WORK ITEM: Output the data exactly, with every line intact.

SOURCE MATERIAL:
============================================================
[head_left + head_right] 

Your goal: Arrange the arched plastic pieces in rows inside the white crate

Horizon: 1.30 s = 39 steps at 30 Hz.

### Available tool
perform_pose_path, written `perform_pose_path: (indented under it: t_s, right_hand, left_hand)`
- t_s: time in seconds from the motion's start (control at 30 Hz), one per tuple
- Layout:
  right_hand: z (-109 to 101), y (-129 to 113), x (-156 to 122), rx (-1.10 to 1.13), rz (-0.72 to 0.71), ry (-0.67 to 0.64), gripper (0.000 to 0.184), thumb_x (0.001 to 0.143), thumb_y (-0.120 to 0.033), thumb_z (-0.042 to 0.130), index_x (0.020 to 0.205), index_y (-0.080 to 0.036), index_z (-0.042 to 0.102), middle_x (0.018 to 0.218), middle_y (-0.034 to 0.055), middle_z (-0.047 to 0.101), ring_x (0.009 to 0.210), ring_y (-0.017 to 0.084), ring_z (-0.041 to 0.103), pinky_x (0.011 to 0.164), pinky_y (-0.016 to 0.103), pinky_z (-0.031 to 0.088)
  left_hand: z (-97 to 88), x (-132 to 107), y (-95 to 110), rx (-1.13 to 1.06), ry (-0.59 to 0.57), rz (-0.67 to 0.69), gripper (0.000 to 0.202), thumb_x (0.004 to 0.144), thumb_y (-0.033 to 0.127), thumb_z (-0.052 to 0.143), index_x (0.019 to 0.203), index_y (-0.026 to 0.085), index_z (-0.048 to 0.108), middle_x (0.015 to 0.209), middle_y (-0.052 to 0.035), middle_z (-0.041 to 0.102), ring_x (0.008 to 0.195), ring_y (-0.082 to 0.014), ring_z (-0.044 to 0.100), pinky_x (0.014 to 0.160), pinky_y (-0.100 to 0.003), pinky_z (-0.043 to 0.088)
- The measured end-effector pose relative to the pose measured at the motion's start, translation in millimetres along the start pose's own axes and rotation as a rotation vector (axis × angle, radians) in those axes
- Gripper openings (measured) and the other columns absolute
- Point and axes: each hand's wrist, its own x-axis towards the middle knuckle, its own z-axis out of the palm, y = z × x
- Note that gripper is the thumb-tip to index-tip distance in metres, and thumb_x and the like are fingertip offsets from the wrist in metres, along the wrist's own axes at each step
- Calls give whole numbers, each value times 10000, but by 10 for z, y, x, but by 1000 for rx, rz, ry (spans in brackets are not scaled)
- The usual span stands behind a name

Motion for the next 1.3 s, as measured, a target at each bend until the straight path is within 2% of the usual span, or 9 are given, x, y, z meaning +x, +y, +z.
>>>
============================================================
FINISHED EXERCISE:
[head_left + head_right] 

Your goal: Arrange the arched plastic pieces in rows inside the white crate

Horizon: 1.30 s = 39 steps at 30 Hz.

### Available tool
perform_pose_path, written `perform_pose_path: (indented under it: t_s, right_hand, left_hand)`
- t_s: time in seconds from the motion's start (control at 30 Hz), one per tuple
- Layout:
  right_hand: z (-109 to 101), y (-129 to 113), x (-156 to 122), rx (-1.10 to 1.13), rz (-0.72 to 0.71), ry (-0.67 to 0.64), gripper (0.000 to 0.184), thumb_x (0.001 to 0.143), thumb_y (-0.120 to 0.033), thumb_z (-0.042 to 0.130), index_x (0.020 to 0.205), index_y (-0.080 to 0.036), index_z (-0.042 to 0.102), middle_x (0.018 to 0.218), middle_y (-0.034 to 0.055), middle_z (-0.047 to 0.101), ring_x (0.009 to 0.210), ring_y (-0.017 to 0.084), ring_z (-0.041 to 0.103), pinky_x (0.011 to 0.164), pinky_y (-0.016 to 0.103), pinky_z (-0.031 to 0.088)
  left_hand: z (-97 to 88), x (-132 to 107), y (-95 to 110), rx (-1.13 to 1.06), ry (-0.59 to 0.57), rz (-0.67 to 0.69), gripper (0.000 to 0.202), thumb_x (0.004 to 0.144), thumb_y (-0.033 to 0.127), thumb_z (-0.052 to 0.143), index_x (0.019 to 0.203), index_y (-0.026 to 0.085), index_z (-0.048 to 0.108), middle_x (0.015 to 0.209), middle_y (-0.052 to 0.035), middle_z (-0.041 to 0.102), ring_x (0.008 to 0.195), ring_y (-0.082 to 0.014), ring_z (-0.044 to 0.100), pinky_x (0.014 to 0.160), pinky_y (-0.100 to 0.003), pinky_z (-0.043 to 0.088)
- The measured end-effector pose relative to the pose measured at the motion's start, translation in millimetres along the start pose's own axes and rotation as a rotation vector (axis × angle, radians) in those axes
- Gripper openings (measured) and the other columns absolute
- Point and axes: each hand's wrist, its own x-axis towards the middle knuckle, its own z-axis out of the palm, y = z × x
- Note that gripper is the thumb-tip to index-tip distance in metres, and thumb_x and the like are fingertip offsets from the wrist in metres, along the wrist's own axes at each step
- Calls give whole numbers, each value times 10000, but by 10 for z, y, x, but by 1000 for rx, rz, ry (spans in brackets are not scaled)
- The usual span stands behind a name

Motion for the next 1.3 s, as measured, a target at each bend until the straight path is within 2% of the usual span, or 9 are given, x, y, z meaning +x, +y, +z.
>>>

The output contains nothing further.